Perkins spent nine months at the 91st Evacuation Squadron before the hospital closed in Tuy Hoa. She still had three months remaining for her tour, so her orders came for the 36th Evacuation Squadron in Vung Tau, where she completed her assignment again on the pre- and post- op unit. In Vung Tau, doctors and nurses were housed in a three-story villa about one mile from the hospital. There was a small shuttle bus that made trips back and forth, but if you missed it, you could walk there, sharing the road with locals, their chickens and their cows.
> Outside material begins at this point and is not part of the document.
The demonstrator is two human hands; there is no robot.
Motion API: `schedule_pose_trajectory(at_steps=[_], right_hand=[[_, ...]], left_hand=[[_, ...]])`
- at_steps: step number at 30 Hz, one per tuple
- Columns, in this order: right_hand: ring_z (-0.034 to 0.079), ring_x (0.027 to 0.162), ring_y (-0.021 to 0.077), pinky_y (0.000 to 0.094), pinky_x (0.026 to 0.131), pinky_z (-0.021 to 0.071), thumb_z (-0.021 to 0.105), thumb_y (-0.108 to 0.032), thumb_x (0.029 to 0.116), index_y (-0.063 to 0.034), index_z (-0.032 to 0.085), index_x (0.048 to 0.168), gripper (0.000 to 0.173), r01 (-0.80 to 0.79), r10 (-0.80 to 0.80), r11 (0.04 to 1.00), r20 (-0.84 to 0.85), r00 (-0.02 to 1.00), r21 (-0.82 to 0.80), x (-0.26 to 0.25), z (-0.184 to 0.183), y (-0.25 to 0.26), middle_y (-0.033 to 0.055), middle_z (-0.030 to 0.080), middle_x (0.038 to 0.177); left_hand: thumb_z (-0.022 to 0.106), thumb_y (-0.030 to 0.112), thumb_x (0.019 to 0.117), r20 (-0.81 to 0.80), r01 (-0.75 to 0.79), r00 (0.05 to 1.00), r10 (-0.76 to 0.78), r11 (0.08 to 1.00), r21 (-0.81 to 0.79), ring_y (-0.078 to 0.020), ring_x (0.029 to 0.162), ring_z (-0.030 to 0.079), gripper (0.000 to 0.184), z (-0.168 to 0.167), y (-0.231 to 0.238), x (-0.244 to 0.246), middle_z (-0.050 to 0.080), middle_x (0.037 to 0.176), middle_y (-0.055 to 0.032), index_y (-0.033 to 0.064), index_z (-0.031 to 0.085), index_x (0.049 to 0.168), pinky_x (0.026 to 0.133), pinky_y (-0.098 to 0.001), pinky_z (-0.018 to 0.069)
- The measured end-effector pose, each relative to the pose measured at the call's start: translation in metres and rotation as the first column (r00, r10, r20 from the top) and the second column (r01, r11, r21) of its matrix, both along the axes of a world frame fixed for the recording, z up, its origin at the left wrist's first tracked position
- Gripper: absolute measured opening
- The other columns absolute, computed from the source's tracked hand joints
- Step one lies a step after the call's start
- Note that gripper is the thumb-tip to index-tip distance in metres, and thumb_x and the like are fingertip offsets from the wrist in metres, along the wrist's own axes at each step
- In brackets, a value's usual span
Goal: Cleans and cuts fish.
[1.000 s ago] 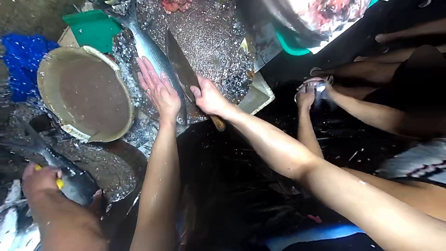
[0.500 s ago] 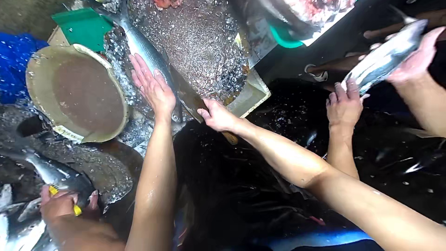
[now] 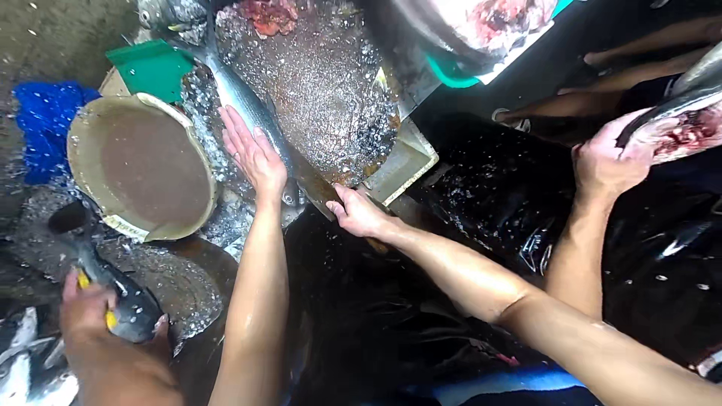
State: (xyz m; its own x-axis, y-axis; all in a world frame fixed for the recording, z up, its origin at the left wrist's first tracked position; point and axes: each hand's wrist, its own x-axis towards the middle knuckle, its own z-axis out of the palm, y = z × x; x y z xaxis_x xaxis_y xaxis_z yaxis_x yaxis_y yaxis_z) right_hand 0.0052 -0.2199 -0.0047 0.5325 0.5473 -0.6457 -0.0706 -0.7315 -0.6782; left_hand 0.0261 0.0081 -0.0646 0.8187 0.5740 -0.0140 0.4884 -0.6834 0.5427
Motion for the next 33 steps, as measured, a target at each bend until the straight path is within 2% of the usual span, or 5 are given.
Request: schedule_pose_trajectory(at_steps=[11,20,24,31,33], right_hand=[[0.071,0.086,0.0246,0.0491,0.076,0.0591,0.051,-0.03,0.1072,-0.0097,0.062,0.124,0.028,0.067,-0.067,0.996,0.0,0.998,0.051,0.043,-0.006,0.035,0.0113,0.071,0.095],[0.072,0.084,0.0231,0.0467,0.075,0.0603,0.053,-0.029,0.1071,-0.0069,0.064,0.12,0.028,0.073,-0.072,0.992,-0.006,0.997,0.1,0.067,-0.013,0.051,0.0117,0.071,0.095],[0.07,0.071,0.0207,0.0429,0.064,0.0601,0.052,-0.027,0.1073,-0.0075,0.063,0.119,0.026,0.098,-0.091,0.985,-0.054,0.994,0.145,0.076,-0.011,0.055,0.0101,0.07,0.089],[0.072,0.096,0.0216,0.0452,0.089,0.059,0.055,-0.026,0.1048,-0.0027,0.064,0.125,0.032,0.101,-0.094,0.972,-0.043,0.995,0.214,0.101,-0.034,0.076,0.0125,0.073,0.102],[0.072,0.088,0.0218,0.0452,0.083,0.0596,0.055,-0.028,0.1051,-0.0031,0.064,0.121,0.031,0.106,-0.095,0.973,-0.062,0.994,0.203,0.108,-0.035,0.082,0.0119,0.072,0.097]], left_hand=[[0.017,0.046,0.1102,-0.128,0.084,0.988,-0.086,0.996,-0.02,-0.0264,0.161,0.005,0.067,0.004,0.044,0.046,0.009,0.174,-0.0063,0.0101,0.012,0.166,0.13,-0.0506,0.0018],[0.017,0.049,0.1098,-0.173,-0.004,0.985,-0.018,0.991,-0.13,-0.0278,0.161,0.0,0.064,0.001,0.067,0.063,0.008,0.174,0.003,0.0197,0.014,0.167,0.126,-0.0609,0.002],[0.013,0.049,0.1094,-0.194,-0.007,0.981,-0.024,0.988,-0.156,-0.0258,0.161,-0.006,0.065,-0.001,0.073,0.064,0.004,0.174,0.0037,0.0199,0.012,0.167,0.125,-0.0624,-0.0069],[0.012,0.05,0.1093,-0.189,-0.002,0.982,-0.028,0.987,-0.158,-0.0249,0.16,-0.01,0.066,-0.005,0.077,0.066,0.0,0.174,0.005,0.0202,0.009,0.168,0.124,-0.0642,-0.0094],[0.012,0.05,0.1095,-0.194,0.001,0.98,-0.032,0.987,-0.159,-0.0252,0.16,-0.01,0.065,-0.005,0.078,0.067,0.0,0.174,0.0044,0.02,0.009,0.168,0.124,-0.0637,-0.0095]])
Leaving Vietnam was bittersweet for Perkins, an experience she carried in her heart. Most of the nurses in the embattled country were female and under 24. They had usually less than two years of nursing experience and little specialized training. But Perkins’ favorite happily-ever-after to come out of that time period was meeting her husband, Bob, on a plane traveling to Hong Kong for rest and recuperation.

“We didn’t fly a helicopter or patrol the jungle,” Perkins explained. “We didn’t carry a weapon and had very little training in the strategy of war. We worked 12-hour shifts, sometimes (we) had a day off, but most importantly, we helped save lives. Every nurse who served in Vietnam had a different experience …

“For me personally, (if I was) asked to do it all over again, (I would) in a heartbeat.”

Following Perkins’ speech, members of the Moorestown American Legion Post 42 presented her with the American Legion Medal of Valor. Mayor Quinton Law made a proclamation, Boy Scout Jack McDumic of Troop 44 presented the U.S. Army Challenge Coin to Perkins, and Girl Scout Gianna Vidal of Troop 26173 presented her with the Women’s Army Service Coin.